PROBLEM: For the material that follows, list every line containing the word "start".

DATA EXTRACT:
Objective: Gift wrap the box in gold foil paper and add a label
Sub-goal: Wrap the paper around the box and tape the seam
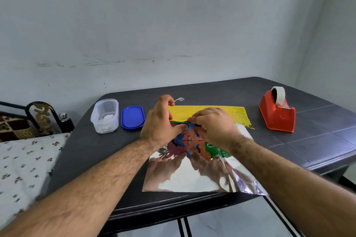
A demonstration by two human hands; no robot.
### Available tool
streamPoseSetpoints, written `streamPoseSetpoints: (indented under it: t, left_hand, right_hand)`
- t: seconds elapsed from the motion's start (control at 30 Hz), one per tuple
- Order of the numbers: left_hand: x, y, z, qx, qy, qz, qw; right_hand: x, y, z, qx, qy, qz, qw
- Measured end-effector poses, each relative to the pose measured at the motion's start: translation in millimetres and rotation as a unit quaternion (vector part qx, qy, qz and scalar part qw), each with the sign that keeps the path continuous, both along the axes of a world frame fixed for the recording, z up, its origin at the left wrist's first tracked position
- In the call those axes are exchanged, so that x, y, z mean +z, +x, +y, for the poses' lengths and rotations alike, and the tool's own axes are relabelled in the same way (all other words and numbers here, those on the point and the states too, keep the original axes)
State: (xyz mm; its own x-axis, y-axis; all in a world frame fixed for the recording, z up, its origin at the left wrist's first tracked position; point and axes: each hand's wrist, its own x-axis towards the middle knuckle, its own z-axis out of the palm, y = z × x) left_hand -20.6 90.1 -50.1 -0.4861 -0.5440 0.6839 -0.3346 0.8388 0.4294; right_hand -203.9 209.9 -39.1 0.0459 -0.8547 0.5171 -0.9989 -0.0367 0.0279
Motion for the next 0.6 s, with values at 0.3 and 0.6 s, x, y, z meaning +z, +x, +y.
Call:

TASK RESULT:
- t: seconds elapsed from the motion's start (control at 30 Hz), one per tuple
- Measured end-effector poses, each relative to the pose measured at the motion's start: translation in millimetres and rotation as a unit quaternion (vector part qx, qy, qz and scalar part qw), each with the sign that keeps the path continuous, both along the axes of a world frame fixed for the recording, z up, its origin at the left wrist's first tracked position

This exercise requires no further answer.